Politics

Nikki Haley says John Kelly and Rex Tillerson tried to recruit her

Former White House Chief of Staff John Kelly and Secretary of State Rex Tillerson tried to subvert President Trump’s wishes and justified their actions as trying to “save the country,” former United Nations Ambassador Nikki Haley says.

In a her new book, “With All Due Respect,” Haley recalls a closed-door meeting with Tillerson and Kelly where they ask her to join their effort to counter Trump.

“Kelly and Tillerson confided in me that when they resisted the president, they weren’t being insubordinate, they were trying to save the country,” Haley wrote, according to CBS News, which got an advance copy of the new tome.

“Tillerson went on to tell me the reason he resisted the president’s decisions was because, if he didn’t, people would die.”

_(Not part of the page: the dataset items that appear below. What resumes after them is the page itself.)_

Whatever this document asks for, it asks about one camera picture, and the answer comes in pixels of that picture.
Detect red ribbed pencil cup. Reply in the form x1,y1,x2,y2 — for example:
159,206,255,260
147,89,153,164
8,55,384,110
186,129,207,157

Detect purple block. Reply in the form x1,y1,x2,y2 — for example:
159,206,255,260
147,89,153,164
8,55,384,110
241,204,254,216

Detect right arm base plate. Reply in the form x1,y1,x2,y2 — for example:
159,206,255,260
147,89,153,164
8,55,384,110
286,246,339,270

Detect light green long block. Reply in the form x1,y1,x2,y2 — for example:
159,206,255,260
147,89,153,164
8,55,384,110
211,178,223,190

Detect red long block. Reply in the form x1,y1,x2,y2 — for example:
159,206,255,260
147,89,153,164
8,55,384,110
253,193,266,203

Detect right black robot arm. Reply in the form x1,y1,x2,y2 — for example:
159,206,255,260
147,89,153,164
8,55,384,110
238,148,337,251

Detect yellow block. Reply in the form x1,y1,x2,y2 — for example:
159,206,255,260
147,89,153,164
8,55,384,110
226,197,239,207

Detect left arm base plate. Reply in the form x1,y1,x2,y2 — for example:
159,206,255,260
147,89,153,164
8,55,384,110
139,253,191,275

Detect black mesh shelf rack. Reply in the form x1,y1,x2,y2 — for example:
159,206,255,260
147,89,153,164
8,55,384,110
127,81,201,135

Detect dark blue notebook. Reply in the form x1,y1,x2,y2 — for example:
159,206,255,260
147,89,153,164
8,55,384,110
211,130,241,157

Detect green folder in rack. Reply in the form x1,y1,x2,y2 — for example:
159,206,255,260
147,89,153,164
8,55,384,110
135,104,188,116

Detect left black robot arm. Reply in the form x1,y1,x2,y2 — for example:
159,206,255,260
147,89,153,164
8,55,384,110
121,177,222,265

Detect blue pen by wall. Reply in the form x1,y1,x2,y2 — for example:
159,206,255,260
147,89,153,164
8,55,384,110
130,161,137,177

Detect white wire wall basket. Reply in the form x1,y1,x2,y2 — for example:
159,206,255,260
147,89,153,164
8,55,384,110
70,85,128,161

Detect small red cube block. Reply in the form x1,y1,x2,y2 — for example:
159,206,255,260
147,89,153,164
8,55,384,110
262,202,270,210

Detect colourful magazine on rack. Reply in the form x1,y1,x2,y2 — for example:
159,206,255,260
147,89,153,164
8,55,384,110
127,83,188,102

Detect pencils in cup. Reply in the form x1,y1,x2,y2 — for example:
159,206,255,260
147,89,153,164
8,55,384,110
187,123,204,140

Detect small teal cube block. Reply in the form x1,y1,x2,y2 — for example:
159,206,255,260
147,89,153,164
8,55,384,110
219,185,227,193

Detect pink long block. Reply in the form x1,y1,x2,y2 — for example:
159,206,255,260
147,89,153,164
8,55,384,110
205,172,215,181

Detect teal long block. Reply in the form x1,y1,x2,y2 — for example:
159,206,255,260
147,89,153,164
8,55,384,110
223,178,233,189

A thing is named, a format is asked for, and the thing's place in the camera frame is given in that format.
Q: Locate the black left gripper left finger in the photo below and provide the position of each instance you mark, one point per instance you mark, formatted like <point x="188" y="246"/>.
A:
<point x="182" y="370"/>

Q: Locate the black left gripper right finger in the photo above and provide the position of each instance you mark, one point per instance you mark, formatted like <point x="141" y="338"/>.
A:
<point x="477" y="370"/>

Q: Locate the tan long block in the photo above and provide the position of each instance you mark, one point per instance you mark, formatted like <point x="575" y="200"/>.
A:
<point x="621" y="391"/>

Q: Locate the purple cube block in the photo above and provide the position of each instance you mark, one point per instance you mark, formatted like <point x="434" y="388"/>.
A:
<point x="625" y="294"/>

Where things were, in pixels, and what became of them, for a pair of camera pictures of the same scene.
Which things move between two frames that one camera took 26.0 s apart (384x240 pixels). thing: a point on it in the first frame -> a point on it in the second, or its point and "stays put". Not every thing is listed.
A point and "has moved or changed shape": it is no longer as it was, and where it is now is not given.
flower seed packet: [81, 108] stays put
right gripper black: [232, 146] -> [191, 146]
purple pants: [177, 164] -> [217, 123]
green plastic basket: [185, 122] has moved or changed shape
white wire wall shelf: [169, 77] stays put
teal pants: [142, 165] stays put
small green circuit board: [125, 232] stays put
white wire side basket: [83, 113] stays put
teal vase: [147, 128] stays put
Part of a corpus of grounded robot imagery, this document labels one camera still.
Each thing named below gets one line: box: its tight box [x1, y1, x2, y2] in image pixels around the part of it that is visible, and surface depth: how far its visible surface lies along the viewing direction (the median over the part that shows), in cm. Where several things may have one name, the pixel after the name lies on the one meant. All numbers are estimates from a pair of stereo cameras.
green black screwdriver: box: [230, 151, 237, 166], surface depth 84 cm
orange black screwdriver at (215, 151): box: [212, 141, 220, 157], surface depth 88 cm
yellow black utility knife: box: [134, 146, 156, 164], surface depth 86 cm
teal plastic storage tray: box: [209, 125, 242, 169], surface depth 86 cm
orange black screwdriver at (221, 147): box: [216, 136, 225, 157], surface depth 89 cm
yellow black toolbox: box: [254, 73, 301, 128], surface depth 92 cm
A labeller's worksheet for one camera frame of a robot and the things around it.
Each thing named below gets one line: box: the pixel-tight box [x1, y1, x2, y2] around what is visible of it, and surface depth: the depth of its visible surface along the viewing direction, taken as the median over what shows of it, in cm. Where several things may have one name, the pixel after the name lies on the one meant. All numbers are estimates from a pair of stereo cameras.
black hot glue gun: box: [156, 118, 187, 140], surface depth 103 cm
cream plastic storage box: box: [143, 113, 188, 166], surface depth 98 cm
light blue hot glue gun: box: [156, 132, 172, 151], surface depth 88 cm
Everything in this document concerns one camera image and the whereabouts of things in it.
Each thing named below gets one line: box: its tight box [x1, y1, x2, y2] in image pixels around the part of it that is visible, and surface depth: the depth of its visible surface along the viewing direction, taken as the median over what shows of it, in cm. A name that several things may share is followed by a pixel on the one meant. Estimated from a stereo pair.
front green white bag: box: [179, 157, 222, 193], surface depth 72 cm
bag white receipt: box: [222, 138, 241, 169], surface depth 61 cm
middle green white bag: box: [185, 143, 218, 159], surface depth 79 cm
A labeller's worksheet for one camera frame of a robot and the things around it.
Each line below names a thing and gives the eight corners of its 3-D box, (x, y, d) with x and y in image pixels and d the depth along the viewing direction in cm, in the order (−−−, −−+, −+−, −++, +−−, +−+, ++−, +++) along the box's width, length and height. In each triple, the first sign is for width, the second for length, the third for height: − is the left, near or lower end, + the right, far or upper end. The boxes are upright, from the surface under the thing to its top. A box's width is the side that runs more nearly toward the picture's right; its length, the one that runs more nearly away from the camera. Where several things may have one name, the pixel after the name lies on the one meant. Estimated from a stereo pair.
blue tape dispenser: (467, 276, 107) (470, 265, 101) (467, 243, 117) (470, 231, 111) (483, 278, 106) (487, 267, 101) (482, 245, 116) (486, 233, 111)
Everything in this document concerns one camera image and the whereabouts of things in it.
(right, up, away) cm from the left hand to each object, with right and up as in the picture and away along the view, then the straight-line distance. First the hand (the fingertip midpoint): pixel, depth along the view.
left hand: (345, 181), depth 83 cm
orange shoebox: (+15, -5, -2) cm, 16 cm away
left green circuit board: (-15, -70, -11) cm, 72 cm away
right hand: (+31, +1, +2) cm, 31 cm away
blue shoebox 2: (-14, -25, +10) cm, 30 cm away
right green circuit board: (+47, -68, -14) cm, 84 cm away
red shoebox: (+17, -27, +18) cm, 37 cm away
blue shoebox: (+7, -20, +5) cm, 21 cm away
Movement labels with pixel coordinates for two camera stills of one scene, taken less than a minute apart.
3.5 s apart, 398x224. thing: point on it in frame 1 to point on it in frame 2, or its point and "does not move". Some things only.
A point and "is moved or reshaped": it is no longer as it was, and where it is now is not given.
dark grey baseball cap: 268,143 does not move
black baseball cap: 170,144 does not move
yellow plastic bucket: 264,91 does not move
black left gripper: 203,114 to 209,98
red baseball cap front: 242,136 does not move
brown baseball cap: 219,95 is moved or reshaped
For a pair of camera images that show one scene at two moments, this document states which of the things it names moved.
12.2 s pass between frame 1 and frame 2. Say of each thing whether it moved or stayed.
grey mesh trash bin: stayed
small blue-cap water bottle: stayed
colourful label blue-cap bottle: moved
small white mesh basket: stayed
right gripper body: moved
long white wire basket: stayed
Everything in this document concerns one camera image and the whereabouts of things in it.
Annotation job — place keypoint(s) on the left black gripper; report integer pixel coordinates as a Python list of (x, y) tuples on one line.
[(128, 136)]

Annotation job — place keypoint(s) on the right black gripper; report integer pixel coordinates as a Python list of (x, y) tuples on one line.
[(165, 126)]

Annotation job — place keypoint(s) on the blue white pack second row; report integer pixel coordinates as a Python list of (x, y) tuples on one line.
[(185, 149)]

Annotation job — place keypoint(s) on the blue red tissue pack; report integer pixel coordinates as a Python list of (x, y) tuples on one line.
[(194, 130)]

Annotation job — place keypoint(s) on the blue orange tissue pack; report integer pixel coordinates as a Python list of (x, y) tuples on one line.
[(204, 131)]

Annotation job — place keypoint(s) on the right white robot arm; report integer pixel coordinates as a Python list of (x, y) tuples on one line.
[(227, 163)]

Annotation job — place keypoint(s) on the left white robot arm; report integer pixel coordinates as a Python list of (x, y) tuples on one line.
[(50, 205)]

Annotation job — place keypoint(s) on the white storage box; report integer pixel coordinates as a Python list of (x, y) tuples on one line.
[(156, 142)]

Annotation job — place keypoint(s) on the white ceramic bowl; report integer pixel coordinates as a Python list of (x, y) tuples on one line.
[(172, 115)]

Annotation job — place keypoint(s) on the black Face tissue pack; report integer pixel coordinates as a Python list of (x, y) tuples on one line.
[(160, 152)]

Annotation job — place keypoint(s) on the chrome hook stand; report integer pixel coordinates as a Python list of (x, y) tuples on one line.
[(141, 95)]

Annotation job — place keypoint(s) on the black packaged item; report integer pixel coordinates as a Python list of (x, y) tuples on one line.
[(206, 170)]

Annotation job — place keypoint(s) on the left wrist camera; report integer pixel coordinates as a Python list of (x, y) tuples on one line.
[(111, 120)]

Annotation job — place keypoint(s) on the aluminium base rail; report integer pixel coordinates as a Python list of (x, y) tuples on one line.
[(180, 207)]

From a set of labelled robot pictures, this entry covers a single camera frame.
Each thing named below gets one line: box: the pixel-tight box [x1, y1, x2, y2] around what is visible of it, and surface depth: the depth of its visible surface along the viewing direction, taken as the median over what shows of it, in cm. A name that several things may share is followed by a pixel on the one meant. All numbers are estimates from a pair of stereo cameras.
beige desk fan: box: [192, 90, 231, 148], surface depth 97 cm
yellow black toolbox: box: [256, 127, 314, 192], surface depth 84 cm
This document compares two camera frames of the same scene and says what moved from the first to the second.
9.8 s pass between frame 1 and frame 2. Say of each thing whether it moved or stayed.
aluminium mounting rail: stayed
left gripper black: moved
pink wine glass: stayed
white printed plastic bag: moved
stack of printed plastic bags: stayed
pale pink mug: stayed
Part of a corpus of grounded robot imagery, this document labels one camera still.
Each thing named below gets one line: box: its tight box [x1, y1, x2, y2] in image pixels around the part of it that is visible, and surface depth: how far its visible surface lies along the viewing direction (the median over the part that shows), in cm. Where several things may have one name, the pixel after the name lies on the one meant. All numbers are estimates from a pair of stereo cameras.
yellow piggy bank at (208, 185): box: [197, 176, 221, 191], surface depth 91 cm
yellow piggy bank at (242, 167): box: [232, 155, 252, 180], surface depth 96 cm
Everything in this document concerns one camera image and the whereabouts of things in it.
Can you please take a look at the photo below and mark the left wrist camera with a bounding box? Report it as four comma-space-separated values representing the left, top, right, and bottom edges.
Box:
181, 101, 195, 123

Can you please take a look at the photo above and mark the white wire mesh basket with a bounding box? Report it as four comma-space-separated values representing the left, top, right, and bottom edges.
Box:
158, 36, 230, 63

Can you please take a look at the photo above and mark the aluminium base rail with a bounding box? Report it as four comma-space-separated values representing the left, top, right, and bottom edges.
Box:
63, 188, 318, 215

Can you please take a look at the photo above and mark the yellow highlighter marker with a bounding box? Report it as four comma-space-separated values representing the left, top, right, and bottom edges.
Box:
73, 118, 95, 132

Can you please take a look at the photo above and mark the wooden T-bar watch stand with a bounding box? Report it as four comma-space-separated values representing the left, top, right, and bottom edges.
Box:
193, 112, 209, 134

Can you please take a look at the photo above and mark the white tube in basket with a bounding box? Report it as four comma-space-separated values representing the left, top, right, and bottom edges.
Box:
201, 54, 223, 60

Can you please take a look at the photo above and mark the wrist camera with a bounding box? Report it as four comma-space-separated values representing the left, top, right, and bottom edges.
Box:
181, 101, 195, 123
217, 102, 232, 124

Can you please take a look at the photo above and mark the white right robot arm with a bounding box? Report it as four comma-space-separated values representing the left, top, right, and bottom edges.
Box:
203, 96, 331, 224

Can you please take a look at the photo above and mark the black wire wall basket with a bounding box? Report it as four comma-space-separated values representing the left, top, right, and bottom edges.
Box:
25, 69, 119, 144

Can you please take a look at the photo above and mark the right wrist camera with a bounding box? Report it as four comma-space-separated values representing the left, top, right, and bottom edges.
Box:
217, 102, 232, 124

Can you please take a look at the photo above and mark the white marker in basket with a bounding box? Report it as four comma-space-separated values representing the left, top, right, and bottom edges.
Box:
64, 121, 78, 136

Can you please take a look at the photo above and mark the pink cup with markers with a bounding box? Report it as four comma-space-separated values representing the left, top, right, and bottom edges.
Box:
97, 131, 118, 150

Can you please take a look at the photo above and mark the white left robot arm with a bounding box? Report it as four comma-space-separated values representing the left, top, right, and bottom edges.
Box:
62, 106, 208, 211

The men explained that they knew better than Trump, Haley said.

“It was their decisions, not the president’s, that were in the best interests of America, they said. The president didn’t know what he was doing,” Haley wrote, according to another except obtained by The Washington Post.

Tillerson was fired by Trump in March 2018 by tweet. Haley resigned as United Nations ambassador in October 2018 and got a friendly farewell from the president. Kelly left the White House in December 2018.

Haley said she was offended that Tillerson and Kelly would try to undermine Trump.

“It absolutely happened,” Haley said in a CBS News interview about the book. “And instead of saying that to me, they should’ve been saying that to the president, not asking me to join them on their sidebar plan. It should’ve been, ‘Go tell the president what your differences are, and quit if you don’t like what he’s doing.’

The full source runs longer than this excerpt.